Diese und andere Möglichkeiten werden in einer 2016 erschienen Sonderausgabe des „Astronomical Society of the Pacific“ beschrieben von Stefanie Milam als Gast-Editorin. Insgesamt 11 Artikel wurden von Autoren verfasst, die zur Gemeinschaft der Planetenwissenschaftler gehören; und zwar unter der Leitung von Goddard-Wissenschaftlern, die das Webb-Teleskop benutzen werden, um Mars, Titan und erdnahe Objekte zu studieren.

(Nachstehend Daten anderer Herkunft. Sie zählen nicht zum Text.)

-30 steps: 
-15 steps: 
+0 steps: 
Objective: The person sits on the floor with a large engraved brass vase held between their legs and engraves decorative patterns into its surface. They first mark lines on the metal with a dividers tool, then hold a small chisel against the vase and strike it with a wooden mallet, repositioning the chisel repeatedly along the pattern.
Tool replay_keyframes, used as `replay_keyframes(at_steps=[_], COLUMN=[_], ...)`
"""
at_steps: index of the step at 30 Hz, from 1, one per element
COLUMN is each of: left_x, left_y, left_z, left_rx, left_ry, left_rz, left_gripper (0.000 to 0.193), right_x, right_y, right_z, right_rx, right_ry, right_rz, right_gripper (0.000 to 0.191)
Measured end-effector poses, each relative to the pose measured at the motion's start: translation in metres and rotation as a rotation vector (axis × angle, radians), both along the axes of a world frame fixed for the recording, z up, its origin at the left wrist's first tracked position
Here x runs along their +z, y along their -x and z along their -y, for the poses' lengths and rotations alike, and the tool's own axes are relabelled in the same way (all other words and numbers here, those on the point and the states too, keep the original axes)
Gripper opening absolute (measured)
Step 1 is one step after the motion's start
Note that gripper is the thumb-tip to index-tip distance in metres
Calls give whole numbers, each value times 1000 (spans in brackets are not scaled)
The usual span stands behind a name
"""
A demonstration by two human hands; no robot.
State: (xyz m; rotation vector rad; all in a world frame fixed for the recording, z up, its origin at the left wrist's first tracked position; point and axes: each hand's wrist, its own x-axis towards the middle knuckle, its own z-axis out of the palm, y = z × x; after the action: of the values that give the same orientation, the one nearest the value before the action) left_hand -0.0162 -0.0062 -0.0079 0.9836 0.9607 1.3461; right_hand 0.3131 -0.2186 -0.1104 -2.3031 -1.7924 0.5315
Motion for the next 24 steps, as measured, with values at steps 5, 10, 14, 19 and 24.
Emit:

Aus technischer Sicht müssen einige Anpassungen vorgenommen werden um planetare Objekte zu erforschen, da andere Voraussetzungen zum Beobachten notwendig sind als bei extrem weit entfernten Sternen oder Galaxien.
Um Planeten und andere helle Körper beobachten zu können, werden Wissenschaftler die Lichtmenge reduzieren, indem sie sehr schnell kleinere Portionen aus den Detektoren auslesen oder nur einige Wellenlängen des Lichts herausfiltern. Für bewegliche Ziele wird das ganze Teleskop bewegt, um eine nichtlineare Verfolgung von Objekten entlang gekrümmter Wege aufnehmen zu können – eine realistischere Bewegung, die eine höhere Genauigkeit ergibt.
Die Autoren schätzen, dass von seiner Position im Lagrangepunkt 2 aus, das Webb-Teleskop jedes Jahr Zugang zu fast drei Viertel der erdnahen Objekte haben könnte. Ferner könnten fast alle Asteroiden und Kometen jenseits des Mars beobachtet werden sowie alle drei innerste Planeten Merkur, Venus und auch die Erde. Auch wäre das Webb-Teleskop in der Lage, Kleinplaneten und andere Objekte jenseits des Neptun zu beobachten, wenn sie vor dem Hintergrund nahe gelegener Sterne vorbei wandern.
„Das Webb-Teleskop wird es ermöglichen, viele Objekte zu beobachten, die zu klein, zu weit entfernt oder zu leuchtschwach sind für bodengestützte Instrumente“, sagte John Stansberry vom Space Telescope Science Institute in Baltimore. „Das wirklich spannende ist die Möglichkeit, dass wir in der Lage sein werden, physikalische Eigenschaften – Form, Größe, Reflexionsvermögen – für einen ganzen Katalog dieser Objekten zu bekommen und auch sehr empfindliche Messungen über ihre Zusammensetzungen machen zu können“.
Globale Studien werden möglich sein, weil das Webb-Teleskop in der Lage sein wird, die gesamte Fläche von vielen Planeten, Monden und kleinen Objekten mit hoher Auflösung abzubilden. Dies wird Forschern helfen, Wasser, Kohlendioxid, Methan und andere Gase aufzuspüren und zu sehen, wie sich die Atmosphären von Planeten oder Monden von Saison zu Saison zu ändern oder wenn es Nacht wird, oder wenn plötzlich Fontänen aus Gas zu erkennen sind, die eine weitere Untersuchung rechtfertigen könnten. Einige Untersuchungen werden wahrscheinlich präzise genug sein, um die Emissionen einzelner Vulkane auf dem Jupitermond Io zu bestimmen.
Studien wie diese werden den Wissenschaftlern helfen ihre Modelle zu verfeinern, wie unser Sonnensystem sich gebildet hat und wie sich Leben entwickeln konnte.
„Es gibt noch viele Frage über unser Sonnensystem zu beantworten. Und durch deren Beantwortung werden wir auch besser verstehen, was wir in anderen Planetensystemen beobachten“, sagte Stansberry.